Plot of Top 10 Forwards

top10_forward <- player_subset %>%
  arrange(desc(`Goal Contributions`)) %>%
  slice_head(n = 10)

ggplot(top10_forward, aes(x = Goals, y = Assists, label = Name)) +
  geom_point(color = "blue", size = 3) +
  geom_text_repel() + 
  theme_light()

Conclusions

After the analysis, we can see that Mohamed Salah was clearly the top forward in the Premier League last season.

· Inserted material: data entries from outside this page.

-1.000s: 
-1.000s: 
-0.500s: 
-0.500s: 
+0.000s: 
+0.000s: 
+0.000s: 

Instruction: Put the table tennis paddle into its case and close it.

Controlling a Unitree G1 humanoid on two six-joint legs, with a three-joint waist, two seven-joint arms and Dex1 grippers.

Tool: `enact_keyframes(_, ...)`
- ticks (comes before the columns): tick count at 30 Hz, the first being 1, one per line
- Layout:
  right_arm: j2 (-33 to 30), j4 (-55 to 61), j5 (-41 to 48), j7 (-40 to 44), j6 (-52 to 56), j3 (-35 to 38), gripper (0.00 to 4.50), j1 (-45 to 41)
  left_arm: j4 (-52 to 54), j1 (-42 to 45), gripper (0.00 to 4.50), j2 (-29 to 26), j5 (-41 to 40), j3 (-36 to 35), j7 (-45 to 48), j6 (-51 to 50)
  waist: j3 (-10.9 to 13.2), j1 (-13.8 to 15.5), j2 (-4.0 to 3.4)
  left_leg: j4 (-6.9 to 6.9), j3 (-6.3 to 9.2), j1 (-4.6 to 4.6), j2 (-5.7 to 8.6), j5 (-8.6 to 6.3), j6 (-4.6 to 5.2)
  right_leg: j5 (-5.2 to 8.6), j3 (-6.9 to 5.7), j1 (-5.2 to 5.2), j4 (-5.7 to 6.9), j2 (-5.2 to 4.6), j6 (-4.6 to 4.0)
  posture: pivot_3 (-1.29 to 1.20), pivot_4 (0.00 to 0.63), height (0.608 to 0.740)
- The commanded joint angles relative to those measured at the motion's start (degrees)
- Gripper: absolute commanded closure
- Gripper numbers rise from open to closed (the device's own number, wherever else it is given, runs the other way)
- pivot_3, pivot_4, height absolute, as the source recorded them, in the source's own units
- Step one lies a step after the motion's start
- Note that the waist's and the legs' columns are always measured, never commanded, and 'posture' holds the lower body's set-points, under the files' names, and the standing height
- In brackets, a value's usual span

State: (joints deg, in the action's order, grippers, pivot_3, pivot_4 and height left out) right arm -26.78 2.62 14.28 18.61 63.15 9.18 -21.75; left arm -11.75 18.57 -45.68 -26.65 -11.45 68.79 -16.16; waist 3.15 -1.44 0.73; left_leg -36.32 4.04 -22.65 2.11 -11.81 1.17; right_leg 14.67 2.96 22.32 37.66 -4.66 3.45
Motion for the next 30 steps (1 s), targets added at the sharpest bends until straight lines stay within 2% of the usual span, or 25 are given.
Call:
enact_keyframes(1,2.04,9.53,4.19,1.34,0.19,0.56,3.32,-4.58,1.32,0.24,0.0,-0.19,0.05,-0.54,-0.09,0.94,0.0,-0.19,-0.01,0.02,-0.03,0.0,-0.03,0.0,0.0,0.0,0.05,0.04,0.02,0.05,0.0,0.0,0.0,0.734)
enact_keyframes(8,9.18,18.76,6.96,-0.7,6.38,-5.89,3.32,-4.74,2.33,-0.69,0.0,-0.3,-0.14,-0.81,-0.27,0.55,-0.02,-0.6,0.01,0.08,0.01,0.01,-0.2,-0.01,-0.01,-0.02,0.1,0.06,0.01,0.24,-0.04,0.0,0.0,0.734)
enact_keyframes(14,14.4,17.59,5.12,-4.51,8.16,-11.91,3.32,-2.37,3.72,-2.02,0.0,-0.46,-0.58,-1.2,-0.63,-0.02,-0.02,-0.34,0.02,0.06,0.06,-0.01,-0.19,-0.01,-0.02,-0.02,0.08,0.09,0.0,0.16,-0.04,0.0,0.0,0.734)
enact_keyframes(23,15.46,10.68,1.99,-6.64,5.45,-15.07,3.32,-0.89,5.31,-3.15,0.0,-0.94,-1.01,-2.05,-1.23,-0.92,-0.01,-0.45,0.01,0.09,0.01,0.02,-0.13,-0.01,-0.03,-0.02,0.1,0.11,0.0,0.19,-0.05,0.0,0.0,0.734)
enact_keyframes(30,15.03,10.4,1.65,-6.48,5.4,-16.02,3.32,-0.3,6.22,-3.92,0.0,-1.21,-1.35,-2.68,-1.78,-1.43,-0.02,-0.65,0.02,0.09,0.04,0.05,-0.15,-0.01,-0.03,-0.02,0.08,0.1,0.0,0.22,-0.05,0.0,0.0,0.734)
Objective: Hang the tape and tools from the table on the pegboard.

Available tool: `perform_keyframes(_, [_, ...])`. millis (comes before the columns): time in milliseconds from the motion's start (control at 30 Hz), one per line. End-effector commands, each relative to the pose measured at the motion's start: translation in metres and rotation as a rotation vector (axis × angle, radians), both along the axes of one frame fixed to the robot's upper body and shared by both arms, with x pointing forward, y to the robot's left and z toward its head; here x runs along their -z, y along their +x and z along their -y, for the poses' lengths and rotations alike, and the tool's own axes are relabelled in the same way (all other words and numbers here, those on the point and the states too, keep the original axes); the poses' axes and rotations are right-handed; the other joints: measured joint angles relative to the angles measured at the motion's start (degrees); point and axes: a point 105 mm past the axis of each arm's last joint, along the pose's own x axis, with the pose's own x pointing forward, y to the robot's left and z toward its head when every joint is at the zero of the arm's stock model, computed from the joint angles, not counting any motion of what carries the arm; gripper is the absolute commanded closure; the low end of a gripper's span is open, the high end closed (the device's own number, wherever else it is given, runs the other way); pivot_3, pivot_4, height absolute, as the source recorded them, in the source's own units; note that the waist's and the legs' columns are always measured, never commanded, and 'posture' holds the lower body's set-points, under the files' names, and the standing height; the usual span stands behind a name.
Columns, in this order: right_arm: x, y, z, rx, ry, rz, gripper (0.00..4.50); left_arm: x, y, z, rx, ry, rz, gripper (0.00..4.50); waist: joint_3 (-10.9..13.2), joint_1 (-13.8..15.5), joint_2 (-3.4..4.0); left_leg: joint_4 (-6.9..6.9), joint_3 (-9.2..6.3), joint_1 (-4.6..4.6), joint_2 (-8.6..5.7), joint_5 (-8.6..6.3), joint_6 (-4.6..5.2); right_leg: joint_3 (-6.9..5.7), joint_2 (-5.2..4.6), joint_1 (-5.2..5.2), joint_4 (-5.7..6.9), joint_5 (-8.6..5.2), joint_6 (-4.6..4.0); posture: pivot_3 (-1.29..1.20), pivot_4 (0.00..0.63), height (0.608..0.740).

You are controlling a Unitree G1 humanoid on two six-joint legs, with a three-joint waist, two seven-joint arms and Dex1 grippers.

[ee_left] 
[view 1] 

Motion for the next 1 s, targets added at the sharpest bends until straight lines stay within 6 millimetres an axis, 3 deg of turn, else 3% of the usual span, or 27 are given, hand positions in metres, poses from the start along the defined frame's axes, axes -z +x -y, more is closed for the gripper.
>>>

It’s important to note that he has double the assists than the expect assists, which tells us he might not be in the 18 assists range on a long term. However, the gap between him and everyone else in goal contributions is substantial. In the graph, we can see that Haaland and Isak are goal scorers (not a lot of assists), while Cole Palmer is mainly an opportunity creator (top expected assists). Depending on the type of forward we (the team we work for) need for our team (scorer, creator, a dribbler), we can create another metric that emphasizes more on goals and touches in the area or instead on assists, pass, and dribble.